# Reading CIFAR images

Download the CIFAR-10 or CIFAR-100 Python images from:
http://www.cs.toronto.edu/~kriz/cifar.html

Note that these are low resolution images, though the images should still be recognizable.

Extract the image files, which are stored in batches. The code below demonstrates how to read in a batch, and assumes that this Notebook is in the same directory as the image files. 
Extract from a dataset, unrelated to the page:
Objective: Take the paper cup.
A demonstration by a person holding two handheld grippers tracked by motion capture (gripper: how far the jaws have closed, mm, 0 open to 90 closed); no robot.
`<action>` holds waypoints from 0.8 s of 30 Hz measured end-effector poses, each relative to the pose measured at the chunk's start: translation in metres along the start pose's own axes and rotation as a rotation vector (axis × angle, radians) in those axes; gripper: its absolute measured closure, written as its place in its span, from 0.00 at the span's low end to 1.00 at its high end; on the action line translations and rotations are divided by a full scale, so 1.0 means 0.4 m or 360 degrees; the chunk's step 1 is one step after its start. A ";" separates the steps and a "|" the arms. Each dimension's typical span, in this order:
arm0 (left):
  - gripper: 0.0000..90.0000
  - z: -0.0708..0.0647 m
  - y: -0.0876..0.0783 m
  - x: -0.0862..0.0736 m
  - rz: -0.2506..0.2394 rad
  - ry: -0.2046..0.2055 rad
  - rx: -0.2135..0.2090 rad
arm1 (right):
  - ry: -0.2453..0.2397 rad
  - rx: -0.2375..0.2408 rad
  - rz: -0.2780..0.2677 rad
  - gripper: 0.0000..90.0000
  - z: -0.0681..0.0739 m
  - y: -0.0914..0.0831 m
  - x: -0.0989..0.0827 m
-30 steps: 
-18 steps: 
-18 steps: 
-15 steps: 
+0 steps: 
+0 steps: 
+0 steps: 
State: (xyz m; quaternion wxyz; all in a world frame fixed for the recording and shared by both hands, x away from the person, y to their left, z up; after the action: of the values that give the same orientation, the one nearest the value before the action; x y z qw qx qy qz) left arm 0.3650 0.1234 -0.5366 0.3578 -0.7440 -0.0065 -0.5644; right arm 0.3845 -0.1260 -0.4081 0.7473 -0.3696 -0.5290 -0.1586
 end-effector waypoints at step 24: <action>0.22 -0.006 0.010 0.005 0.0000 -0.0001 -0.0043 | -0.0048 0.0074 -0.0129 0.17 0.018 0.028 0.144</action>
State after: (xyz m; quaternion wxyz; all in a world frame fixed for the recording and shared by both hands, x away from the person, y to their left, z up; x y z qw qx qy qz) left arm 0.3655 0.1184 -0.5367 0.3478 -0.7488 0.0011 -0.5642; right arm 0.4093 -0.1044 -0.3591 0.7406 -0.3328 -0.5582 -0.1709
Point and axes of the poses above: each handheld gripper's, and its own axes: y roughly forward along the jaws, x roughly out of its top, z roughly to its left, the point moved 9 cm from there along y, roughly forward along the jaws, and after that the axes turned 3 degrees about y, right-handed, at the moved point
First, we define a function for reading in the data.

In [None]:
def unpickle(file):
    import pickle
    with open(file, 'rb') as fo:
        dict = pickle.load(fo, encoding='latin-1')
    return dict

Read in the first batch; note that batch information is stored as a dictionary:

In [None]:
b1 = unpickle('data_batch_1')
b1.keys()

In [None]:
b1['data'].shape

### Image structure

The data is already *flattened*, which is appropriate for use in machine learning methods, although the data should also be scaled. 

The data for each sample represents a color image that is 32 x 32 pixels. The total number of values stored is 3x32x32 = 3072, because 3 *channels* are stored (for red, green, and blue). To display the image, we need to reformat the data. The *imshow* method requires that color images be stored in ndimensional arrays with the last dimension corresponding to the color channel. For this dataset, we also need to rotate the image.
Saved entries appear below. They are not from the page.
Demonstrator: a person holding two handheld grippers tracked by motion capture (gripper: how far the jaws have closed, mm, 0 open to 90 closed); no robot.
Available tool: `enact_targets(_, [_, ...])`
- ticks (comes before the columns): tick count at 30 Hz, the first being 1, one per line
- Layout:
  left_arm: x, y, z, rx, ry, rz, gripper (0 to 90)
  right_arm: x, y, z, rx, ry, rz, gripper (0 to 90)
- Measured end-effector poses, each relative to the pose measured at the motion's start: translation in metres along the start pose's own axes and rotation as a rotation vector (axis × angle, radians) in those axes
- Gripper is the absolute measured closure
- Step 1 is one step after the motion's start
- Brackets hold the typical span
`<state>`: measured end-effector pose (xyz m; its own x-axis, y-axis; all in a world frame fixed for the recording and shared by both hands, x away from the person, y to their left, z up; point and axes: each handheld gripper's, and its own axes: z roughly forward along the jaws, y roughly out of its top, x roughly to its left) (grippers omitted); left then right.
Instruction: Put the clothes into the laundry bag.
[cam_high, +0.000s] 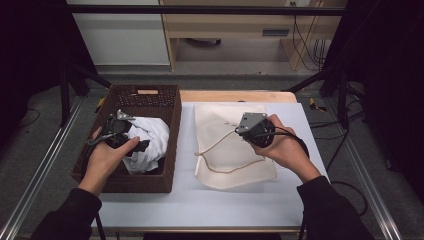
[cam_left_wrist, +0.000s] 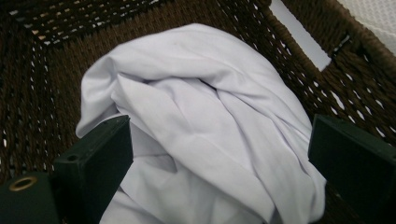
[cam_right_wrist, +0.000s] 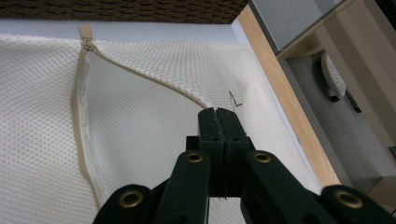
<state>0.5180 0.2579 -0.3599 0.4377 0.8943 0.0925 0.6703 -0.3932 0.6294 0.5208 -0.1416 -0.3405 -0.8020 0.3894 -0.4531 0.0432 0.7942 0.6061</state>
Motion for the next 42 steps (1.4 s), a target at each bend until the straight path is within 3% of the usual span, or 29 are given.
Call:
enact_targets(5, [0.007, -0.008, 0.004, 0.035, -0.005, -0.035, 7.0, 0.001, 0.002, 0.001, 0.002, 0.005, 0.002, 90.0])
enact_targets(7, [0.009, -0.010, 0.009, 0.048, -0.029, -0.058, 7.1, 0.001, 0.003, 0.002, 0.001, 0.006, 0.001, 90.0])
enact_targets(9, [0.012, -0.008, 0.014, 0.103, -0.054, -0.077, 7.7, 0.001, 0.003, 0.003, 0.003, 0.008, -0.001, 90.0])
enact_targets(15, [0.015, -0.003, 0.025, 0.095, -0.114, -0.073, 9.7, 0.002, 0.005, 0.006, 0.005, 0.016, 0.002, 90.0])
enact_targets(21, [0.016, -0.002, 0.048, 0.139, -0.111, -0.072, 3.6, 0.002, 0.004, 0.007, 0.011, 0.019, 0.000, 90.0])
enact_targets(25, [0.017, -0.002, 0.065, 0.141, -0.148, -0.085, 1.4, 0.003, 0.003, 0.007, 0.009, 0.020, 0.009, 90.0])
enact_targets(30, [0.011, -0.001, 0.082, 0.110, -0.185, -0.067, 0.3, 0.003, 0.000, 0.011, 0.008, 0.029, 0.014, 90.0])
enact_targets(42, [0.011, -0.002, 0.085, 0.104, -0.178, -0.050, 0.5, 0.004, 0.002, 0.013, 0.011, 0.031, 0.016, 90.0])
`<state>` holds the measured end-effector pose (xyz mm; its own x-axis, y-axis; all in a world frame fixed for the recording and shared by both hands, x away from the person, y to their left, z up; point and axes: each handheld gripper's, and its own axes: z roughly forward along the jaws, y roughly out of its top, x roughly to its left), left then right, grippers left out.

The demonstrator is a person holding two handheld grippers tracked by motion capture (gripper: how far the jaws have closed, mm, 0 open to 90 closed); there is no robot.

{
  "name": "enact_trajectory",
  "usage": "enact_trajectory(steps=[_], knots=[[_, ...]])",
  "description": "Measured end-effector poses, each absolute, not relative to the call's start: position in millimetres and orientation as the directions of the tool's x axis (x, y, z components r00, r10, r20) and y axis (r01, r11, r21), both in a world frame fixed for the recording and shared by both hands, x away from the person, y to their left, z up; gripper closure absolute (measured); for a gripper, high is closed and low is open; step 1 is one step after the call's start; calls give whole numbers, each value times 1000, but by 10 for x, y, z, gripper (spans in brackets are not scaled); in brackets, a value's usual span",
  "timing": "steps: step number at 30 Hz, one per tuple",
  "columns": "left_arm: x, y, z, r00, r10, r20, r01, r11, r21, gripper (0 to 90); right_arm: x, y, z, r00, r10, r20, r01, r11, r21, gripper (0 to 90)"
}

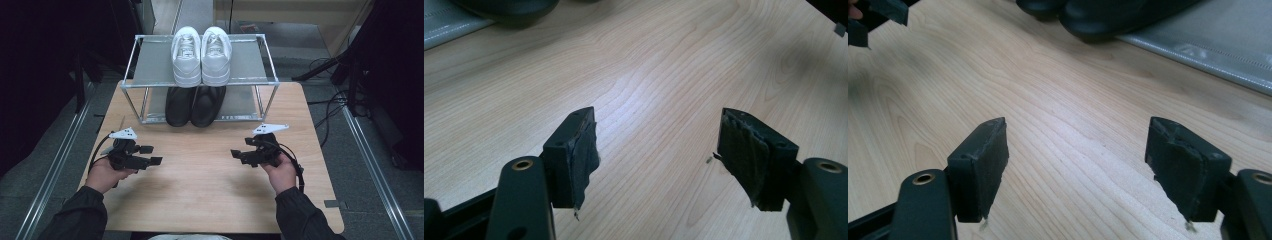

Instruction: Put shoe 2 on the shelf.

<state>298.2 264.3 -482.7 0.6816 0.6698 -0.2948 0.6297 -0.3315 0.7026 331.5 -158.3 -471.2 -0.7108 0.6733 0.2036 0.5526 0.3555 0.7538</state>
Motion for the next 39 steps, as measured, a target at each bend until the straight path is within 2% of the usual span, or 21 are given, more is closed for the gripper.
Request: enact_trajectory(steps=[39], knots=[[3003, 2541, -4918, 682, 673, -286, 655, -387, 649, 295, 3338, -1531, -4788, -735, 649, 197, 550, 400, 733, 263]])
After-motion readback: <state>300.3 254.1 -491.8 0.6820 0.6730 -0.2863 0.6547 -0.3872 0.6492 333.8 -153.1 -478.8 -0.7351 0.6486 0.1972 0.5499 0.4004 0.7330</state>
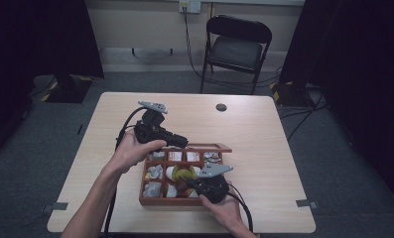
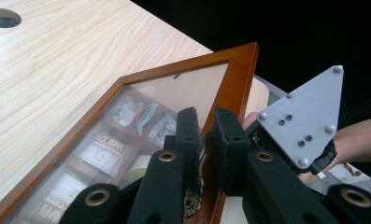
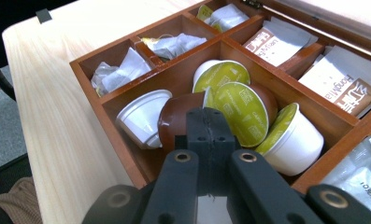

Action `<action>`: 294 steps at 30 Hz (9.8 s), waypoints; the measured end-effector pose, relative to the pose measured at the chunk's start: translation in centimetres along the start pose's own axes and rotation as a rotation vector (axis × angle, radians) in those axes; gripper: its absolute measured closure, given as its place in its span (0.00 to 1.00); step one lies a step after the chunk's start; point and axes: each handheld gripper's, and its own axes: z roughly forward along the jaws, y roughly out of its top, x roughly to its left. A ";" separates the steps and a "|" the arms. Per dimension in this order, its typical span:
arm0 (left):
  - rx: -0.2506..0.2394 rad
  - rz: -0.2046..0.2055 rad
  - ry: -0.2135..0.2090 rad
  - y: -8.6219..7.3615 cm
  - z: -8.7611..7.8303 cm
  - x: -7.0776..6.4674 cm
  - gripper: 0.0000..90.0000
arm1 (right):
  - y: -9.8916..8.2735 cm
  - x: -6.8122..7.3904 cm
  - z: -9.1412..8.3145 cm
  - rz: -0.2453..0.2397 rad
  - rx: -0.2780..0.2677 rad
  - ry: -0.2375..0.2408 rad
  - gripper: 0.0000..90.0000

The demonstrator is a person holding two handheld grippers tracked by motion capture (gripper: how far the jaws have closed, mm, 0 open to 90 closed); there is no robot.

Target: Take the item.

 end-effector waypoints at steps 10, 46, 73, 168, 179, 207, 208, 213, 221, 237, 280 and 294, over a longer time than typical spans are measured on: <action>-0.001 0.002 0.001 0.0 0.0 0.0 0.90 | 0.2 0.0 -0.7 0.011 -0.026 0.006 1.00; 0.000 0.004 0.010 0.0 0.0 -0.2 0.90 | 0.4 -1.0 -4.1 0.047 -0.111 -0.019 1.00; -0.005 0.007 0.019 0.0 0.0 -0.2 0.90 | -0.5 -2.5 -7.4 0.073 -0.143 -0.085 1.00; -0.003 0.016 0.012 0.0 0.0 -0.2 0.90 | -5.6 -14.5 -7.6 0.251 0.020 -0.357 0.95; -0.002 0.020 0.012 0.0 0.1 -0.2 0.90 | -5.5 -14.6 -8.1 0.284 -0.032 -0.341 0.68; 0.042 0.055 0.034 -0.4 0.5 -1.2 0.90 | -9.5 -14.5 -10.3 0.265 0.075 -0.408 0.29; 0.043 0.055 0.035 -0.5 0.5 -1.2 0.90 | -9.8 -14.6 -9.9 0.268 0.095 -0.415 0.28; 0.054 0.071 0.033 -0.8 0.7 -1.5 0.91 | -10.0 -14.9 -9.3 0.267 0.133 -0.421 0.26; 0.034 0.093 0.086 -1.1 0.6 -2.3 0.91 | -10.6 -15.2 -8.8 0.264 0.169 -0.443 0.23; 0.074 0.130 0.083 -2.5 1.4 -3.0 0.91 | -11.2 -15.2 -8.9 0.260 0.132 -0.461 0.20; 0.309 0.213 0.080 -7.5 6.6 -4.2 0.93 | -11.2 -15.3 -8.9 0.258 0.128 -0.461 0.20; 0.300 0.202 0.033 -9.2 8.3 -3.5 0.85 | -11.2 -15.3 -8.9 0.257 0.124 -0.460 0.20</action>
First, select an image index.

In [None]:
image_index = 4

Extract the image and format it for visualization

In [None]:
import numpy as np
img = b1['data'][image_index]
img = img.reshape(3,32,32)
img.shape
img = img.transpose()
img = np.rot90(img,3)
img.shape

In [None]:
import matplotlib.pyplot as plt
fig = plt.figure()
fig.set_size_inches(1,1)
plt.imshow(img)
plt.axis('off')
None

### This is the target value of the selected image

In [None]:
b1['labels'][image_index]

### The *meta* data tell us the names corresponding to the target values

In [None]:
meta = unpickle('batches.meta')

In [None]:
meta.keys()

In [None]:
meta['label_names']

### Combining multi-dimensional numpy arrays

Multi-dimensional numpy arrays can be combined by using *np.vstack* on a list of *numpy* arrays. The code below creates a new dataset containing two copies of the feature data for the first batch (in practice, you would combine the first batch with the second batch, etc). Note 

In [None]:
import numpy as np
x1= b1['data']
print('shape of x1 =', x1.shape)
x2 = b1['data'] # in practice, read from second batch, etc
x_combined = np.vstack([x1,x2])
print('shape of combined data =', x_combined.shape)